Nociceptin receptors in alcohol use disorders: a PET study using [11 C]NOP-1A

Abstract Background The neuropeptide transmitter nociceptin, which binds to the nociceptin/orphanin FQ peptide (NOP) receptor, is a core component of the brain's anti-stress system. Nociceptin exerts its anti-stress effect by counteracting the functions of corticotropin releasing factor, the primary stress-mediating neuropeptide in the brain. Basic investigations support a role for medications that target nociceptin receptors in the treatment of alcohol use disorders. Thus, it is of high interest to measure the in vivo status of NOP receptors in individuals with alcohol use disorders.

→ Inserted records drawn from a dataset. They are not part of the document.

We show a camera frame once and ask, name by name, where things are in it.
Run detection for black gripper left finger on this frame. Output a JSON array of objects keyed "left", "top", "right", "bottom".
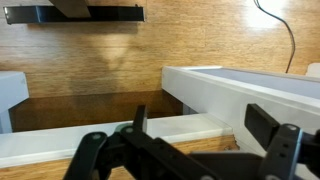
[{"left": 63, "top": 105, "right": 220, "bottom": 180}]

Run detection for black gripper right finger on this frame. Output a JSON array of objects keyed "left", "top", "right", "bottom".
[{"left": 244, "top": 104, "right": 320, "bottom": 180}]

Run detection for black flat bar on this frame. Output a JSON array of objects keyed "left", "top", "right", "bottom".
[{"left": 3, "top": 5, "right": 145, "bottom": 25}]

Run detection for thin black cable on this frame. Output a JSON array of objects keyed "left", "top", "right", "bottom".
[{"left": 253, "top": 0, "right": 297, "bottom": 74}]

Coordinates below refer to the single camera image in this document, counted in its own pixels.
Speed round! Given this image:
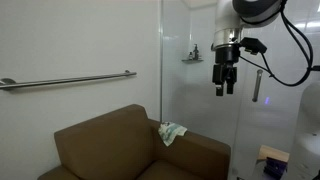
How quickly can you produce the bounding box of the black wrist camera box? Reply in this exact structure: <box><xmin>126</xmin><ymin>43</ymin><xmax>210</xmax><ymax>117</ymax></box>
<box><xmin>240</xmin><ymin>37</ymin><xmax>267</xmax><ymax>55</ymax></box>

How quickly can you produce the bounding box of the small clear bottle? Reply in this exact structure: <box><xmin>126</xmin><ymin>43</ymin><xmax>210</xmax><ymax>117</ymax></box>
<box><xmin>188</xmin><ymin>52</ymin><xmax>193</xmax><ymax>60</ymax></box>

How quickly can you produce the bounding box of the white blue striped towel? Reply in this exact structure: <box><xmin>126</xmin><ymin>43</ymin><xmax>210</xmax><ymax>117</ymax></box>
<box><xmin>158</xmin><ymin>122</ymin><xmax>187</xmax><ymax>146</ymax></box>

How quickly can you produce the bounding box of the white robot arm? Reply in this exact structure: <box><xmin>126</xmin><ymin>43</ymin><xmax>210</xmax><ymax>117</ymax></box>
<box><xmin>211</xmin><ymin>0</ymin><xmax>284</xmax><ymax>96</ymax></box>

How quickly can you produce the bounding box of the metal shower door handle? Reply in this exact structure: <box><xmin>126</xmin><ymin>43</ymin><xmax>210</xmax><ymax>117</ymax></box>
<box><xmin>252</xmin><ymin>69</ymin><xmax>263</xmax><ymax>102</ymax></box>

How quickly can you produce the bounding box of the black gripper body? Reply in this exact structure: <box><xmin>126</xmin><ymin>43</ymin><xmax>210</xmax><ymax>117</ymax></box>
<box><xmin>213</xmin><ymin>45</ymin><xmax>240</xmax><ymax>84</ymax></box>

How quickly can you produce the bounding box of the brown armchair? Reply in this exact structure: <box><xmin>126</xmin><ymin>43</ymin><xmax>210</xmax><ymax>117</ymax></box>
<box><xmin>38</xmin><ymin>104</ymin><xmax>231</xmax><ymax>180</ymax></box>

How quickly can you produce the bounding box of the metal wall grab bar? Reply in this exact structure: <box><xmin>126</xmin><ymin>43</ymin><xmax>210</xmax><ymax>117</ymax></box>
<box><xmin>0</xmin><ymin>70</ymin><xmax>136</xmax><ymax>91</ymax></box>

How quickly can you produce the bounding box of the glass shower shelf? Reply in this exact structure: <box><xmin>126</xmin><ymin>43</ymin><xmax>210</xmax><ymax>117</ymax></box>
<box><xmin>181</xmin><ymin>59</ymin><xmax>204</xmax><ymax>63</ymax></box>

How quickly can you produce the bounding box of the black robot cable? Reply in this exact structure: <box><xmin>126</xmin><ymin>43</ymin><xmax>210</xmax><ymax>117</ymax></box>
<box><xmin>238</xmin><ymin>6</ymin><xmax>320</xmax><ymax>88</ymax></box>

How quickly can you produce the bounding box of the dark pump soap bottle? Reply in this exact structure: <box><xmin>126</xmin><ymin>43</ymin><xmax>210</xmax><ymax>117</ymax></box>
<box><xmin>193</xmin><ymin>44</ymin><xmax>199</xmax><ymax>60</ymax></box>

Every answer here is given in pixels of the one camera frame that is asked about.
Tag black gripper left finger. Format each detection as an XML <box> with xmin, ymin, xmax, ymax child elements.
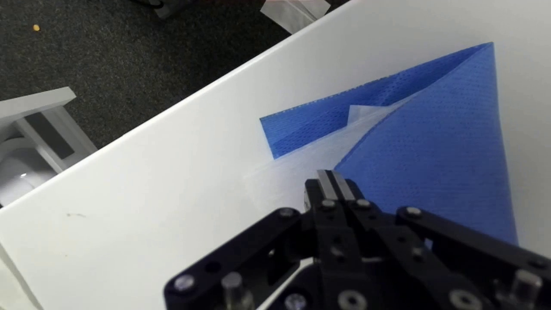
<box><xmin>163</xmin><ymin>170</ymin><xmax>363</xmax><ymax>310</ymax></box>

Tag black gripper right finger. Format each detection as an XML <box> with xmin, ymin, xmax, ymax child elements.
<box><xmin>327</xmin><ymin>170</ymin><xmax>551</xmax><ymax>310</ymax></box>

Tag blue towel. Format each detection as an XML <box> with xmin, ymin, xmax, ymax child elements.
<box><xmin>260</xmin><ymin>43</ymin><xmax>516</xmax><ymax>242</ymax></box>

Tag white robot base table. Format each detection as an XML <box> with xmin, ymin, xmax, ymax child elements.
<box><xmin>0</xmin><ymin>86</ymin><xmax>96</xmax><ymax>206</ymax></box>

Methods Here, we used [11 C]NOP-1A and PET to measure the in vivo binding to NOP receptors in 15 DSM-IV alcohol-dependent humans and 15 healthy controls matched for age, gender, and smoking status. Alcohol-dependent individuals with no comorbid psychiatric, medical, or drug abuse disorders were scanned following two weeks of outpatient monitored abstinence (confirmed with 3x/week urine alcohol metabolite testing). [11 C]NOP-1A distribution volume (VT ) in regions of interest (including the amygdala, hippocampus, midbrain, striatal, and prefrontal cortical subdivisions) were measured with kinetic analysis using the arterial input function. Results Regional [11 C]NOP-1A VT in alcohol-dependence was not significantly different compared to healthy controls. No relationship between [11 C]NOP-1A VT and other clinical measures (including duration and severity of alcohol abuse, craving, anxiety or depressive symptoms) were significant after correction for the multiple hypotheses tested. Conclusions The results of this study do not support alterations in the binding to NOP receptors in alcohol dependence. However, this finding does not necessarily rule out alterations in nociceptin transmission in alcohol dependence.